Restate word for word the lines of the records below, starting at the line that contains "<point>165,220</point>" and ending at the line that contains "Instructions: you will", with both of those lines included and nothing else.
━━━━━━━━━━
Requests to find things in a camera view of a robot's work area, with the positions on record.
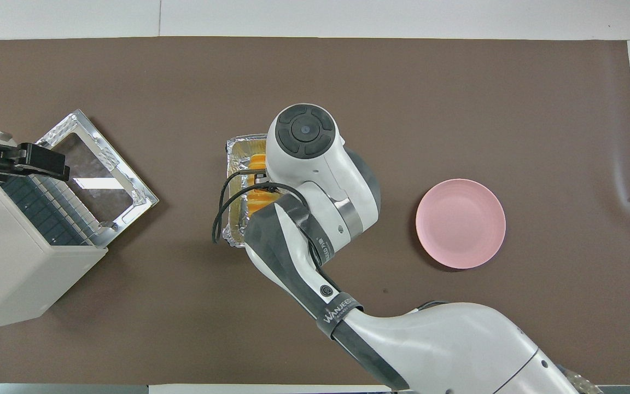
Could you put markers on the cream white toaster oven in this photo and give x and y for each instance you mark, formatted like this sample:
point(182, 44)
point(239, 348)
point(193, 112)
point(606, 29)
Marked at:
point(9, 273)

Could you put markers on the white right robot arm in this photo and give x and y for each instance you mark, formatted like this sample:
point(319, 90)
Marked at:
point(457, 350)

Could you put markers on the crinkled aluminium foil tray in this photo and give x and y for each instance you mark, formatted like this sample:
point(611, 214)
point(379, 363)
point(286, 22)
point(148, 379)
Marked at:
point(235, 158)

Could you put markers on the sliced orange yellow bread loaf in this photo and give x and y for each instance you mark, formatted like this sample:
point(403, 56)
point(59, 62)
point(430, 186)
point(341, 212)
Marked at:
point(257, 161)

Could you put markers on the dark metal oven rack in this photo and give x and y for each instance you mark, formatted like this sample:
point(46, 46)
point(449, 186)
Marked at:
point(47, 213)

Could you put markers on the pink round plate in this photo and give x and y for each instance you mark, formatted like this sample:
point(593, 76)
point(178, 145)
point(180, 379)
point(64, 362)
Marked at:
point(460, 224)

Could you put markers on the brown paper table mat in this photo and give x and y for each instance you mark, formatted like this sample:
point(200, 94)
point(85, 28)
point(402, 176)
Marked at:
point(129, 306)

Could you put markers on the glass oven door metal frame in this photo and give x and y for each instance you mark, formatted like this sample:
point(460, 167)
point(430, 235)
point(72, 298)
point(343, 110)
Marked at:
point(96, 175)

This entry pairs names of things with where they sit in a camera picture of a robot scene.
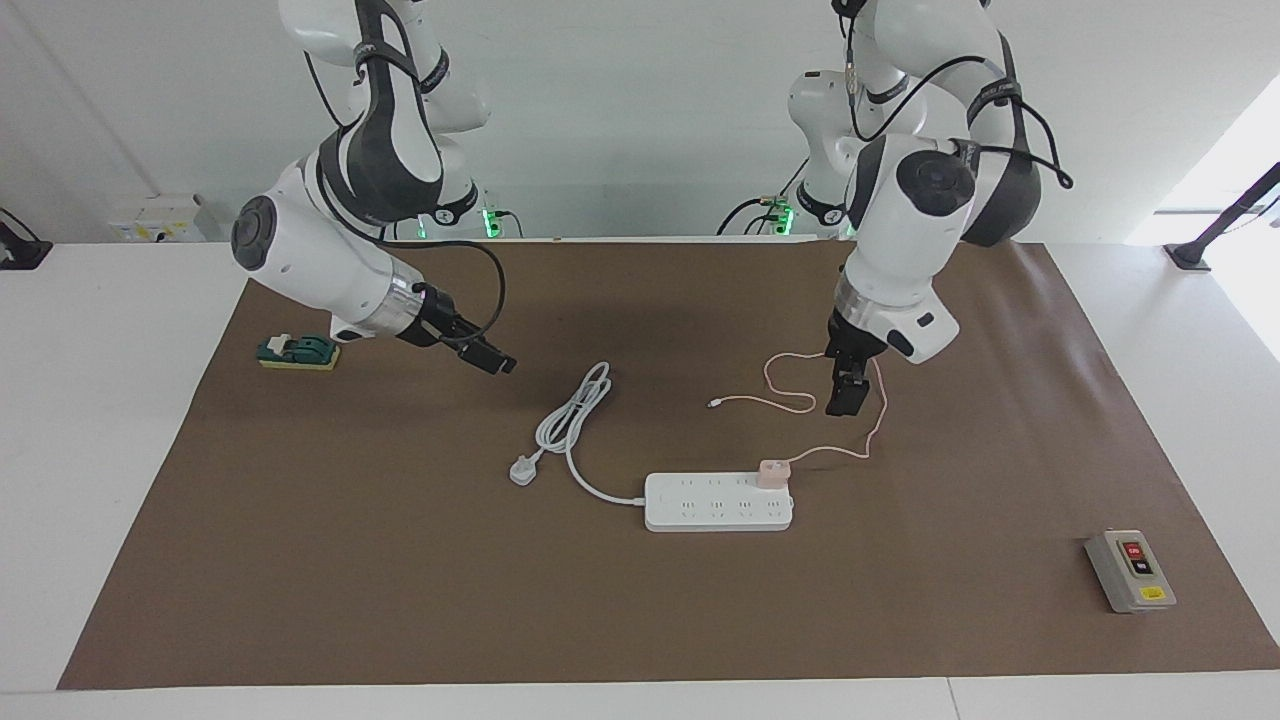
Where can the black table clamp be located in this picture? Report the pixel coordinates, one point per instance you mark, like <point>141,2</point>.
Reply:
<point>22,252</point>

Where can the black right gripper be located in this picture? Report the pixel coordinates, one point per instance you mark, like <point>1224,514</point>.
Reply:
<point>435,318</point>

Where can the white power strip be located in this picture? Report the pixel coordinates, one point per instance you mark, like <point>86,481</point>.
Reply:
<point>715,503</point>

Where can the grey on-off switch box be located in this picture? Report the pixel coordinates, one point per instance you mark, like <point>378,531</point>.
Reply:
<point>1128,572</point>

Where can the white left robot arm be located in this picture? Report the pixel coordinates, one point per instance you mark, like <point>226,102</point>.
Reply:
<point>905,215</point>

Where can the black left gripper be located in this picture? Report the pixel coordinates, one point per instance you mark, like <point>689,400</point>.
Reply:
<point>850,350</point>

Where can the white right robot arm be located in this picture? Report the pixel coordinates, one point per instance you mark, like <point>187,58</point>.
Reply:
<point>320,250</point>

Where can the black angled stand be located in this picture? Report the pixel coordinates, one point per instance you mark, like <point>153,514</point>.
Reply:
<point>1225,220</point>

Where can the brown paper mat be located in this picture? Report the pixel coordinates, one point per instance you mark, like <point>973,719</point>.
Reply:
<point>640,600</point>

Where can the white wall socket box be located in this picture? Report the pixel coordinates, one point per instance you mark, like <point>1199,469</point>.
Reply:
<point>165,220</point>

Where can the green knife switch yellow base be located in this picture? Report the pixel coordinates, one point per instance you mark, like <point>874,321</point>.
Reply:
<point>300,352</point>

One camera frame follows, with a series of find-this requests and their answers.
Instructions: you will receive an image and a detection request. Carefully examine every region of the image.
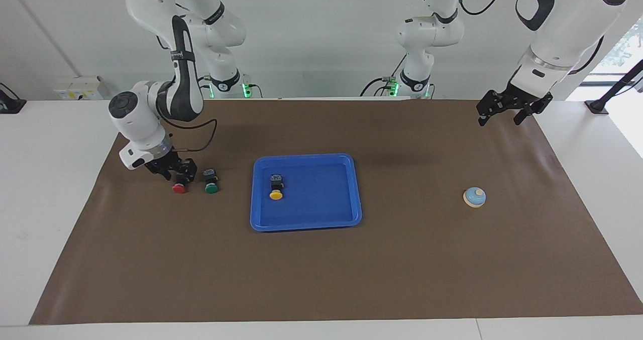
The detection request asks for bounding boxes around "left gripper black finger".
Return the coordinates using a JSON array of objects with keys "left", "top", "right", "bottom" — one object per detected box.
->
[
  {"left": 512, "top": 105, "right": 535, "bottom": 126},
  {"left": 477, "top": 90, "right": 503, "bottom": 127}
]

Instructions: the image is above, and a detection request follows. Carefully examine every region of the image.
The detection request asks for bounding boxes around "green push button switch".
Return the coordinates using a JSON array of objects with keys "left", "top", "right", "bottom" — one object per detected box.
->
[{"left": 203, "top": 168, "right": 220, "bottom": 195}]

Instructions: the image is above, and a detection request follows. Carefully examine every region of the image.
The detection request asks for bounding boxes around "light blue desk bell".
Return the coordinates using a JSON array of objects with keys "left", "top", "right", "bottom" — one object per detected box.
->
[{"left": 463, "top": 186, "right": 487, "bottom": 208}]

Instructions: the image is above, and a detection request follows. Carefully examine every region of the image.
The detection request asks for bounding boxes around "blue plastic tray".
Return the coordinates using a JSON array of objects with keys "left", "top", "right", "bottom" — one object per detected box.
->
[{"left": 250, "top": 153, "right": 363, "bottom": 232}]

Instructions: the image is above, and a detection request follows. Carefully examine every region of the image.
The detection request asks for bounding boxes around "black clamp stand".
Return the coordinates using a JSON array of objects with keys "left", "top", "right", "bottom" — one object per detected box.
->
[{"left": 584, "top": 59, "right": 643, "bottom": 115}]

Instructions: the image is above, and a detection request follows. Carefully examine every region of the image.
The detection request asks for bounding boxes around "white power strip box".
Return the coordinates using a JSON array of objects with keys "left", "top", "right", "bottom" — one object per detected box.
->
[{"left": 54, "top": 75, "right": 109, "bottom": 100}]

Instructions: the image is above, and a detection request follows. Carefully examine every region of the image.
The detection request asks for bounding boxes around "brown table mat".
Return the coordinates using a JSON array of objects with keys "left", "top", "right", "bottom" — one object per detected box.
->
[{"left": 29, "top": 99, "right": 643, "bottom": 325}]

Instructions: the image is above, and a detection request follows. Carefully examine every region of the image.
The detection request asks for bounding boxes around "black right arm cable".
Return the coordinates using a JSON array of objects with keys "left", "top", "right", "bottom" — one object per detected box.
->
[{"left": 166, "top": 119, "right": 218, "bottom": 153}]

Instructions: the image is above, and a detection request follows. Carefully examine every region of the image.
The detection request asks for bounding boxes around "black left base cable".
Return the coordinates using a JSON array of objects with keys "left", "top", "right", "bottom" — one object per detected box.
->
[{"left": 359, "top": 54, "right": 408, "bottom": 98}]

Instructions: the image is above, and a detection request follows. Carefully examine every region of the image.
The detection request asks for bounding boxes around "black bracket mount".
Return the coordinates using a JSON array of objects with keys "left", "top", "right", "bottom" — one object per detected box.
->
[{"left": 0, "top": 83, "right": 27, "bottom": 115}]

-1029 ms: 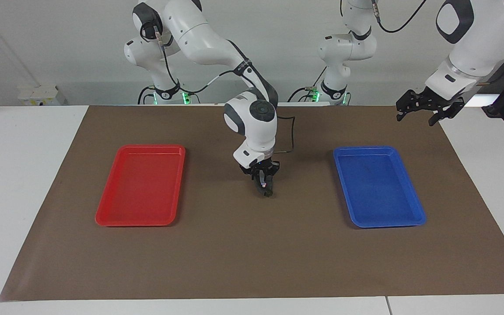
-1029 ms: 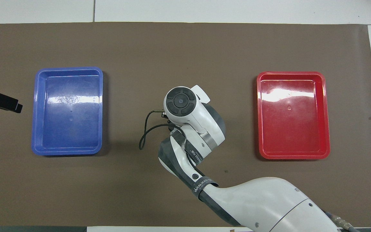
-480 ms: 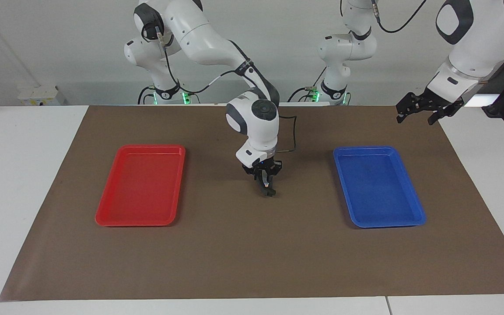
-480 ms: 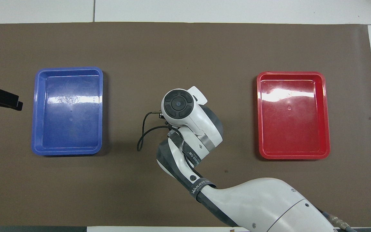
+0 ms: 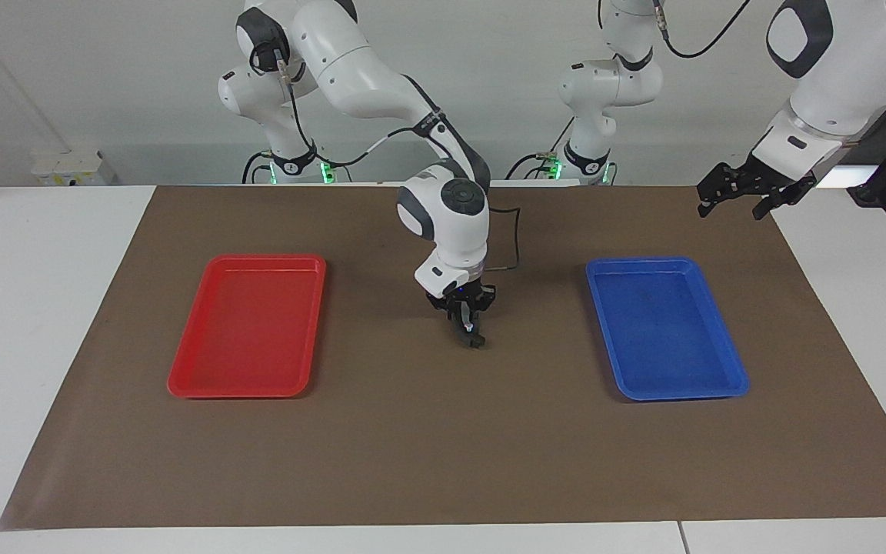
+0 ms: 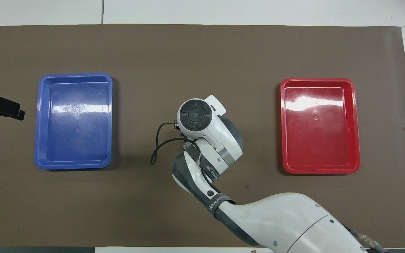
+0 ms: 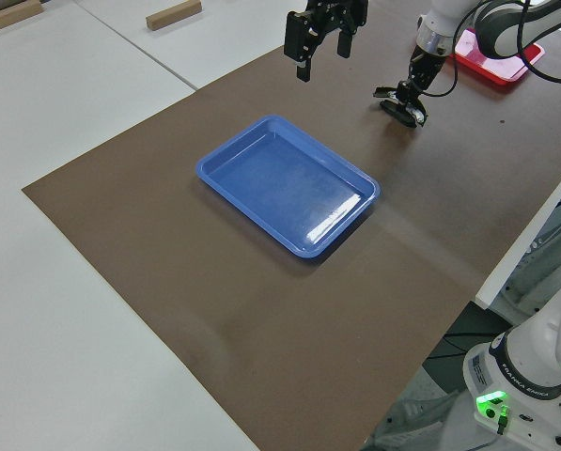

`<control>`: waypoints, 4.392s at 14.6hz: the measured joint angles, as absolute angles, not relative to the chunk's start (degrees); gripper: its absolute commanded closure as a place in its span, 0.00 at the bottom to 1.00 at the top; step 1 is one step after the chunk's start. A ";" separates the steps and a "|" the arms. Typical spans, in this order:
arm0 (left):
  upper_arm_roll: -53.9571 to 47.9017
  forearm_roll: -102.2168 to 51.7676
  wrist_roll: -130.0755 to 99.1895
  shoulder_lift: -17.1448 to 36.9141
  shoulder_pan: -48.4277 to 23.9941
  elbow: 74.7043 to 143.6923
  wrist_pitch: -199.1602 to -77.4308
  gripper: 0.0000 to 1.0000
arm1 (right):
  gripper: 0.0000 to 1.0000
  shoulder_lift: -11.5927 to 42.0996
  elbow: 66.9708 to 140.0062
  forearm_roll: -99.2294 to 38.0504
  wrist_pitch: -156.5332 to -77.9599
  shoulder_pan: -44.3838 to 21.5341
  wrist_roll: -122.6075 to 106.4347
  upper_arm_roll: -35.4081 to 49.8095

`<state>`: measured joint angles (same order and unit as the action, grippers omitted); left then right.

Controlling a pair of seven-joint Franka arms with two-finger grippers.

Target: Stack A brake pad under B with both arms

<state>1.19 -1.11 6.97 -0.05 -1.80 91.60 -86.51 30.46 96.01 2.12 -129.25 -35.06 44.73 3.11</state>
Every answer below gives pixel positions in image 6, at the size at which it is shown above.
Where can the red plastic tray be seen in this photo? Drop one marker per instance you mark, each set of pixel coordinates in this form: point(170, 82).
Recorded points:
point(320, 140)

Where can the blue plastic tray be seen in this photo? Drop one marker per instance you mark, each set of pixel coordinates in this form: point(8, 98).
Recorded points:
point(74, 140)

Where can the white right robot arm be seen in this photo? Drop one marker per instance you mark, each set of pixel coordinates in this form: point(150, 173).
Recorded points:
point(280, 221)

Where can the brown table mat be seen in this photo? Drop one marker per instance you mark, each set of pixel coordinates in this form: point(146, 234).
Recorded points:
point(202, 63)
━━━━━━━━━━
§ Result of the task:
<point>165,220</point>

Where can the green knife switch yellow base be located in this picture? Report the pixel coordinates, one point per instance you mark, like <point>874,321</point>.
Reply:
<point>300,352</point>

One camera frame follows, with a series of find-this requests and their answers.
Instructions: you will receive an image and a detection request. Carefully examine every region of the image.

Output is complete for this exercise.